• **Work item**: Each line of the material should be retyped without alteration.

• **Exercise data**:

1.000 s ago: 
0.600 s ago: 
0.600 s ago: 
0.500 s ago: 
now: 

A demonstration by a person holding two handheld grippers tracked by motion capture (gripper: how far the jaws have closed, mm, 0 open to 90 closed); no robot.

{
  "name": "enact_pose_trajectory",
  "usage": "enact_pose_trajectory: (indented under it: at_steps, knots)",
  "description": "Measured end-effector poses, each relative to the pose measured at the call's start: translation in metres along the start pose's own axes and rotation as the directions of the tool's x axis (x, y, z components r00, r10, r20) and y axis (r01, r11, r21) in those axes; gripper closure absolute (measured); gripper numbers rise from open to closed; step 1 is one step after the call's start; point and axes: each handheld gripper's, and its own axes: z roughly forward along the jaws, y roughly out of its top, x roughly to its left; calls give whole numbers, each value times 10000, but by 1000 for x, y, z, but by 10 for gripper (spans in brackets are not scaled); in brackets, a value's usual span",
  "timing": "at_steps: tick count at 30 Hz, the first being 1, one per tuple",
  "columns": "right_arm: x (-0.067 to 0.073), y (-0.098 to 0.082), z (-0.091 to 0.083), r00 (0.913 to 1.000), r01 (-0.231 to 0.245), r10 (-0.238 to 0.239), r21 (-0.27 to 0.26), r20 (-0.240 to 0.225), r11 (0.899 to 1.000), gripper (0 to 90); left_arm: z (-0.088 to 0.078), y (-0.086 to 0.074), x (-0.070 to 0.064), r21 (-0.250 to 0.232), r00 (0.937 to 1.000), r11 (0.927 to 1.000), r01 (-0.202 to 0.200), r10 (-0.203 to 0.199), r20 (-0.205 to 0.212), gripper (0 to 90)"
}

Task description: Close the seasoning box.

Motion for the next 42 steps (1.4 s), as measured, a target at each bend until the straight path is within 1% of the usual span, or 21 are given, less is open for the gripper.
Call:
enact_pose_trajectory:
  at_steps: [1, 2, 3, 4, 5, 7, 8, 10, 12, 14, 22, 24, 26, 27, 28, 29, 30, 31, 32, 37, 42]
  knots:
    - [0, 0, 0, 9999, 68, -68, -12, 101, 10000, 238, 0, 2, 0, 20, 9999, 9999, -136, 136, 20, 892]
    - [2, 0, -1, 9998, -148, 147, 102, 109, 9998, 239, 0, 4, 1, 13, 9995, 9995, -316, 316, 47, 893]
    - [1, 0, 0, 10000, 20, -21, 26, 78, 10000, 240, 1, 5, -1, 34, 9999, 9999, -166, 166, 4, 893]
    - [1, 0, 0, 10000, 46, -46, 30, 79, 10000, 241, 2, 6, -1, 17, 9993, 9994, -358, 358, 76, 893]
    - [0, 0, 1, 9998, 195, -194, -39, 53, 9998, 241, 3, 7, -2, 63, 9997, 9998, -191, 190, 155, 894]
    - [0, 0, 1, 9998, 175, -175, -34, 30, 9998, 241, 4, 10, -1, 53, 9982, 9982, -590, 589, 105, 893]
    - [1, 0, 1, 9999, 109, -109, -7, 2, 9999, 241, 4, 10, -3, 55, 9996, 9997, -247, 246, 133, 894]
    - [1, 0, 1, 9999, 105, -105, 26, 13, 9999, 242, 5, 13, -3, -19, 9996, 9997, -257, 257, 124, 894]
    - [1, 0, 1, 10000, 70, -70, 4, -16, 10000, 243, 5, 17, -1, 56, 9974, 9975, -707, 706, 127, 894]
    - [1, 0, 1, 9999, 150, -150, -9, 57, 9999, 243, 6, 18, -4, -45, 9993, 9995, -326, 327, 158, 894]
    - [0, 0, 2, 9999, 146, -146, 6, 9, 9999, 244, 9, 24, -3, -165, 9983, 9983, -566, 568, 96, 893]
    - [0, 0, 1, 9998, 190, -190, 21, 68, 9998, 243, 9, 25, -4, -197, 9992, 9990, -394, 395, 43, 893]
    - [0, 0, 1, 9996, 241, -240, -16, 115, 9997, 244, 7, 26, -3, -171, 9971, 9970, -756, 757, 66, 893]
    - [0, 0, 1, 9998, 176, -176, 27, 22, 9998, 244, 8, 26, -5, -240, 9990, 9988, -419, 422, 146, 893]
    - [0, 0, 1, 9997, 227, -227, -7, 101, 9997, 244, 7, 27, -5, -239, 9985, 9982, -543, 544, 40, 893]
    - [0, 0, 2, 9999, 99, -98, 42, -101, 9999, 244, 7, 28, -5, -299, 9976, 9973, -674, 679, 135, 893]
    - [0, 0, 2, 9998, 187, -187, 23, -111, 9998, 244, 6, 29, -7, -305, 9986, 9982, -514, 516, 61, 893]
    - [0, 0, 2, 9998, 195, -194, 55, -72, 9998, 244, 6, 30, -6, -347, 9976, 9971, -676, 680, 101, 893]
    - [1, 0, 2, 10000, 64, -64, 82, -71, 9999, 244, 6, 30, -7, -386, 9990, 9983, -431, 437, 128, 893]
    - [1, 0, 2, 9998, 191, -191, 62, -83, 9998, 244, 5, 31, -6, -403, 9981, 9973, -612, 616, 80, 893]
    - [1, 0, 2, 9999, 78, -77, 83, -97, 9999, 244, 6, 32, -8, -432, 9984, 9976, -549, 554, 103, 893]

• **Solution for this task**:
1.000 s ago: 
0.600 s ago: 
0.600 s ago: 
0.500 s ago: 
now: 

A demonstration by a person holding two handheld grippers tracked by motion capture (gripper: how far the jaws have closed, mm, 0 open to 90 closed); no robot.

{
  "name": "enact_pose_trajectory",
  "usage": "enact_pose_trajectory: (indented under it: at_steps, knots)",
  "description": "Measured end-effector poses, each relative to the pose measured at the call's start: translation in metres along the start pose's own axes and rotation as the directions of the tool's x axis (x, y, z components r00, r10, r20) and y axis (r01, r11, r21) in those axes; gripper closure absolute (measured); gripper numbers rise from open to closed; step 1 is one step after the call's start; point and axes: each handheld gripper's, and its own axes: z roughly forward along the jaws, y roughly out of its top, x roughly to its left; calls give whole numbers, each value times 10000, but by 1000 for x, y, z, but by 10 for gripper (spans in brackets are not scaled); in brackets, a value's usual span",
  "timing": "at_steps: tick count at 30 Hz, the first being 1, one per tuple",
  "columns": "right_arm: x (-0.067 to 0.073), y (-0.098 to 0.082), z (-0.091 to 0.083), r00 (0.913 to 1.000), r01 (-0.231 to 0.245), r10 (-0.238 to 0.239), r21 (-0.27 to 0.26), r20 (-0.240 to 0.225), r11 (0.899 to 1.000), gripper (0 to 90); left_arm: z (-0.088 to 0.078), y (-0.086 to 0.074), x (-0.070 to 0.064), r21 (-0.250 to 0.232), r00 (0.937 to 1.000), r11 (0.927 to 1.000), r01 (-0.202 to 0.200), r10 (-0.203 to 0.199), r20 (-0.205 to 0.212), gripper (0 to 90)"
}

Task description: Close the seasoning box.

Motion for the next 42 steps (1.4 s), as measured, a target at each bend until the straight path is within 1% of the usual span, or 21 are given, less is open for the gripper.
Call:
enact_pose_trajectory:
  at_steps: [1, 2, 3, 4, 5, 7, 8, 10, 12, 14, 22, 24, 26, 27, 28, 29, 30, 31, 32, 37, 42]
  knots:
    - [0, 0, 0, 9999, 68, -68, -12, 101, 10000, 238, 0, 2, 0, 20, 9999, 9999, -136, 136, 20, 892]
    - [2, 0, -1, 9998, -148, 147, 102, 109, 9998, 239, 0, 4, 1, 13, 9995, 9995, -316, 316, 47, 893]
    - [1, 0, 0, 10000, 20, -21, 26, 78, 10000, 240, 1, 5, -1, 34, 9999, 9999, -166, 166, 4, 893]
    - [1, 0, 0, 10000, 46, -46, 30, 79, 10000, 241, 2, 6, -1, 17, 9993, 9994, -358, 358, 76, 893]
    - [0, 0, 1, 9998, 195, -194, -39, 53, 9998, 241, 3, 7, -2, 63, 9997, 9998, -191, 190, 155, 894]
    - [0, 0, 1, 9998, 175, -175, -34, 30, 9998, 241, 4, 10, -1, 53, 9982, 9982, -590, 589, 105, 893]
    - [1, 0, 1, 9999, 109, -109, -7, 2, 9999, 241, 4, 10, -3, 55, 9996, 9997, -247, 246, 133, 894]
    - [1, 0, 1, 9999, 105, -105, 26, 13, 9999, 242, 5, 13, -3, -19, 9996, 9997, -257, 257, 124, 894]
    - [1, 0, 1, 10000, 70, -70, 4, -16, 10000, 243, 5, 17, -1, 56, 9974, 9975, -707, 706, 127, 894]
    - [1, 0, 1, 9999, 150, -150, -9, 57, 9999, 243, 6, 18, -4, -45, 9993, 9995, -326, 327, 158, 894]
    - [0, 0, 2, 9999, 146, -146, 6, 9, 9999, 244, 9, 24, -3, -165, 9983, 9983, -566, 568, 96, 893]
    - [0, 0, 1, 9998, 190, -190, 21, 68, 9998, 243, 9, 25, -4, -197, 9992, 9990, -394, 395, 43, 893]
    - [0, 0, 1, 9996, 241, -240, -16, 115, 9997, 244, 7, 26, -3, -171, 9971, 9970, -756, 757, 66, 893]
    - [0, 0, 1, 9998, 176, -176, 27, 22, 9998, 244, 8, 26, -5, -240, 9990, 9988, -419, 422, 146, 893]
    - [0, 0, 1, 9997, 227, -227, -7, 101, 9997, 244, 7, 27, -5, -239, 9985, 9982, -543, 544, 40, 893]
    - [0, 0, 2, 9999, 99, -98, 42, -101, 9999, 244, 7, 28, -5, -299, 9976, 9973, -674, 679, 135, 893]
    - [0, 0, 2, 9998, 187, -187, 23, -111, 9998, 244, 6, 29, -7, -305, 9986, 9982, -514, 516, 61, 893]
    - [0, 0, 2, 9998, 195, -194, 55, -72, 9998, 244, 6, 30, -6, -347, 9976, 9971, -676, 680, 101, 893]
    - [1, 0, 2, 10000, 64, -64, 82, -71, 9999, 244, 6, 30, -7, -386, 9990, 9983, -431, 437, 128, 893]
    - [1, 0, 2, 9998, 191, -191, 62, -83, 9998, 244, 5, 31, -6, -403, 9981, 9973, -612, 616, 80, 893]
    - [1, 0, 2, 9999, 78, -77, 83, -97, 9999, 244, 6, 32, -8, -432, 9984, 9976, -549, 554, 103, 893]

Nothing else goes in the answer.